§ GOAL OF THE EXERCISE
Using the listing below, work out how many lines include the word "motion". Only the number is to be given.

§ GIVEN MATERIAL

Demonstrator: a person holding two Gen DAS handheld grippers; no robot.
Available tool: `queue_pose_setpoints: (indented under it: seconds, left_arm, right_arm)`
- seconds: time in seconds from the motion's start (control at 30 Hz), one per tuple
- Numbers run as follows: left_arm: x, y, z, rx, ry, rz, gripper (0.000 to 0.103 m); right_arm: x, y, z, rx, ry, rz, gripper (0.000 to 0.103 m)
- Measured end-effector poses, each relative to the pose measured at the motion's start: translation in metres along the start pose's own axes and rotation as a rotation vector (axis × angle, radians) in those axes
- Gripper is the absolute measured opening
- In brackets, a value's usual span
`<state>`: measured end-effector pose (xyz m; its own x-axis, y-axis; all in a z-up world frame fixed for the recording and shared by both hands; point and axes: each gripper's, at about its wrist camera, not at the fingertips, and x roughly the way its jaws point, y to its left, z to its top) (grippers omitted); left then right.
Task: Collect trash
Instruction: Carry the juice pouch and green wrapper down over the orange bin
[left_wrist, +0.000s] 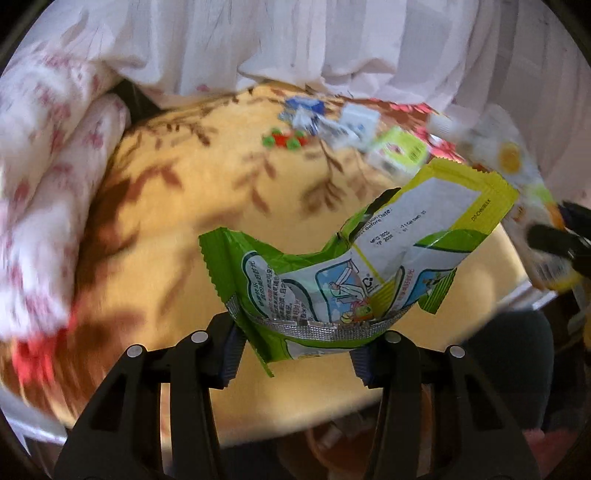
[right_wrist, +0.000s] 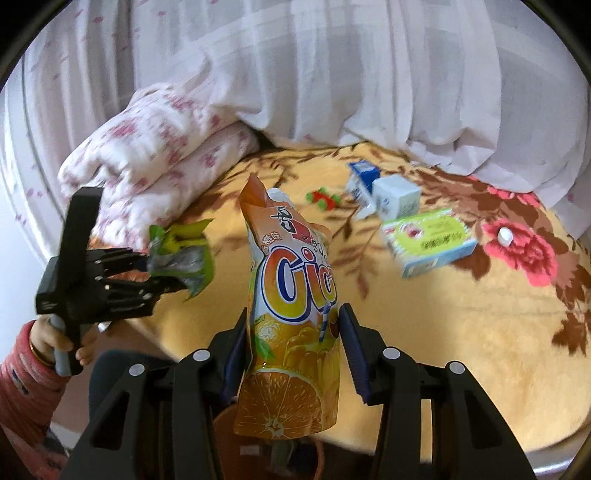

§ ANSWER BOX
2